## TASK
Omit the pictures, but give back every entry below exactly as written.

## RECORDS TO PROCESS
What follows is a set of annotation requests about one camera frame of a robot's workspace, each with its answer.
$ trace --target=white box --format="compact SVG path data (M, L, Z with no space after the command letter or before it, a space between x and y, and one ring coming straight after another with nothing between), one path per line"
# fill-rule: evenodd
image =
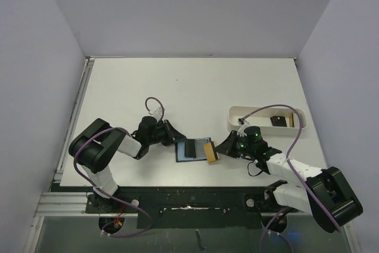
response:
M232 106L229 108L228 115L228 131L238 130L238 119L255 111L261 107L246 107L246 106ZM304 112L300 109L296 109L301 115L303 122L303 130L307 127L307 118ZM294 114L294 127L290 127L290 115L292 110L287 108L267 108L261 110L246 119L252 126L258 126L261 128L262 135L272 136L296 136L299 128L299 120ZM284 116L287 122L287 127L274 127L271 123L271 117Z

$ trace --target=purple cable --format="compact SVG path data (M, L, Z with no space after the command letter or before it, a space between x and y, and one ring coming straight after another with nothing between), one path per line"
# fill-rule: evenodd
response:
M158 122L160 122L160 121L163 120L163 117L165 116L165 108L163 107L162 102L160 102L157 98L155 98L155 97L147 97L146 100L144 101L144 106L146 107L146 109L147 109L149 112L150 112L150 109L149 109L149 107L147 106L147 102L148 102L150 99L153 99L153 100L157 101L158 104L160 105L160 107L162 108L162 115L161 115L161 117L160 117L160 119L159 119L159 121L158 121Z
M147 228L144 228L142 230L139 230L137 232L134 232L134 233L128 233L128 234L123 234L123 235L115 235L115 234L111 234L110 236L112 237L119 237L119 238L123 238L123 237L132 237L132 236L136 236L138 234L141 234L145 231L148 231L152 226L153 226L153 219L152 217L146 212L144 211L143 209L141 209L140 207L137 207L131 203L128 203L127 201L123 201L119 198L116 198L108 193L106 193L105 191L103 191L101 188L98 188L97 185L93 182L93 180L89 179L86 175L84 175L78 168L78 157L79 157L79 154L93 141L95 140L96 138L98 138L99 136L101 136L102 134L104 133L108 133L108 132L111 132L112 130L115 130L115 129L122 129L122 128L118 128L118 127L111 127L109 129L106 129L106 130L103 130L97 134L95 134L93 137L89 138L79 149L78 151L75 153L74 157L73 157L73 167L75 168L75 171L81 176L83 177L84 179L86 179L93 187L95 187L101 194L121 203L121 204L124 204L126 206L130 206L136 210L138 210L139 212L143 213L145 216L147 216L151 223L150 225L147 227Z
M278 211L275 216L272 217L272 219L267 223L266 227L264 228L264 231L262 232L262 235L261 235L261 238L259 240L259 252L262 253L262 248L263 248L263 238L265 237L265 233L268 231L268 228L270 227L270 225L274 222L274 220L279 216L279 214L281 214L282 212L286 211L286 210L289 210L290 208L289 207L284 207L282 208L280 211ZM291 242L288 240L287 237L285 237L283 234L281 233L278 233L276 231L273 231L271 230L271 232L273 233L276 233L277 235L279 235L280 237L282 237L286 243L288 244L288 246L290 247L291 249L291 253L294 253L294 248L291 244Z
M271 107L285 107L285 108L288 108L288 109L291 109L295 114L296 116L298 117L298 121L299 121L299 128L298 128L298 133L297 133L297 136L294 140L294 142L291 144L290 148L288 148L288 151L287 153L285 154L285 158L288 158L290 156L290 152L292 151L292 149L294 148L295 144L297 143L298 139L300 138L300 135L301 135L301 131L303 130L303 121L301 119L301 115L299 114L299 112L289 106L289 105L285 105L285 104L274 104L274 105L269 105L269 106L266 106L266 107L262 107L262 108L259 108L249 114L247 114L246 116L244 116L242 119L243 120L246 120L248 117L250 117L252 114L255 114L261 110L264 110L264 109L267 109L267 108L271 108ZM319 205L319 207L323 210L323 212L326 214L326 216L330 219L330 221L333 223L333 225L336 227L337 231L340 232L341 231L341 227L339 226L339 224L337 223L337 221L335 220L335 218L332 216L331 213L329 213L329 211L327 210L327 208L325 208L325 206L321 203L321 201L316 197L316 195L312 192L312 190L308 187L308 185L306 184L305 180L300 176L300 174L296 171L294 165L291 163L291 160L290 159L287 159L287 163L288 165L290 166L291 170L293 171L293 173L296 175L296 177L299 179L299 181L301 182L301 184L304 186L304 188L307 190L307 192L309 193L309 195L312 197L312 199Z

## RESPONSE FOR THIS EXERCISE
What follows is a set of annotation requests about one camera frame of a robot's workspace, each with its answer.
$ trace --target=white box --format="compact SVG path data (M, L, Z with no space after the command letter or before it, a space between x and y, and one ring coming straight after another with nothing between), one path per line"
# fill-rule: evenodd
image =
response:
M232 106L229 108L228 115L228 131L238 130L238 119L255 111L261 107L246 107L246 106ZM304 112L300 109L296 109L301 115L303 122L303 130L307 127L307 118ZM294 114L294 127L290 127L290 115L292 110L287 108L267 108L261 110L246 119L252 126L258 126L261 128L262 135L272 136L296 136L299 128L299 120ZM284 116L287 122L287 127L274 127L271 123L271 117Z

$ trace --target=purple cable --format="compact SVG path data (M, L, Z with no space after the command letter or before it, a space between x and y, and one ring coming straight after another with nothing between), one path per line"
# fill-rule: evenodd
response:
M158 122L160 122L160 121L163 120L163 117L165 116L165 108L163 107L162 102L160 102L157 98L155 98L155 97L147 97L146 100L144 101L144 106L146 107L146 109L147 109L149 112L150 112L150 109L149 109L149 107L147 106L147 102L148 102L150 99L153 99L153 100L157 101L158 104L160 105L160 107L162 108L162 115L161 115L161 117L160 117L160 119L159 119L159 121L158 121Z
M147 228L144 228L142 230L139 230L137 232L134 232L134 233L128 233L128 234L123 234L123 235L115 235L115 234L111 234L110 236L112 237L119 237L119 238L123 238L123 237L132 237L132 236L136 236L138 234L141 234L145 231L148 231L152 226L153 226L153 219L152 217L146 212L144 211L143 209L141 209L140 207L137 207L131 203L128 203L127 201L123 201L119 198L116 198L108 193L106 193L105 191L103 191L101 188L98 188L97 185L93 182L93 180L89 179L86 175L84 175L78 168L78 157L79 157L79 154L93 141L95 140L96 138L98 138L99 136L101 136L102 134L104 133L108 133L108 132L111 132L112 130L115 130L115 129L122 129L122 128L118 128L118 127L111 127L109 129L106 129L106 130L103 130L97 134L95 134L93 137L89 138L79 149L78 151L75 153L74 157L73 157L73 167L75 168L75 171L81 176L83 177L84 179L86 179L93 187L95 187L101 194L121 203L121 204L124 204L126 206L130 206L136 210L138 210L139 212L143 213L145 216L147 216L151 223L150 225L147 227Z
M278 211L275 216L272 217L272 219L267 223L266 227L264 228L264 231L262 232L262 235L261 235L261 238L259 240L259 252L262 253L262 248L263 248L263 238L265 237L265 233L268 231L268 228L270 227L270 225L274 222L274 220L279 216L279 214L281 214L282 212L286 211L286 210L289 210L290 208L289 207L284 207L282 208L280 211ZM291 242L288 240L287 237L285 237L283 234L281 233L278 233L276 231L273 231L271 230L271 232L273 233L276 233L277 235L279 235L280 237L282 237L286 243L288 244L288 246L290 247L291 249L291 253L294 253L294 248L291 244Z
M271 107L285 107L285 108L288 108L288 109L291 109L295 114L296 116L298 117L298 121L299 121L299 128L298 128L298 133L297 133L297 136L294 140L294 142L291 144L290 148L288 148L288 151L287 153L285 154L285 158L288 158L290 156L290 152L292 151L292 149L294 148L295 144L297 143L298 139L300 138L300 135L301 135L301 131L303 130L303 121L301 119L301 115L299 114L299 112L289 106L289 105L285 105L285 104L274 104L274 105L269 105L269 106L266 106L266 107L262 107L262 108L259 108L249 114L247 114L246 116L244 116L242 119L243 120L246 120L248 117L250 117L252 114L255 114L261 110L264 110L264 109L267 109L267 108L271 108ZM319 205L319 207L323 210L323 212L326 214L326 216L330 219L330 221L333 223L333 225L336 227L337 231L340 232L341 231L341 227L339 226L339 224L337 223L337 221L335 220L335 218L332 216L331 213L329 213L329 211L327 210L327 208L325 208L325 206L321 203L321 201L316 197L316 195L312 192L312 190L308 187L308 185L306 184L305 180L300 176L300 174L296 171L294 165L291 163L291 160L290 159L287 159L287 163L288 165L290 166L291 170L293 171L293 173L296 175L296 177L299 179L299 181L301 182L301 184L304 186L304 188L307 190L307 192L309 193L309 195L312 197L312 199Z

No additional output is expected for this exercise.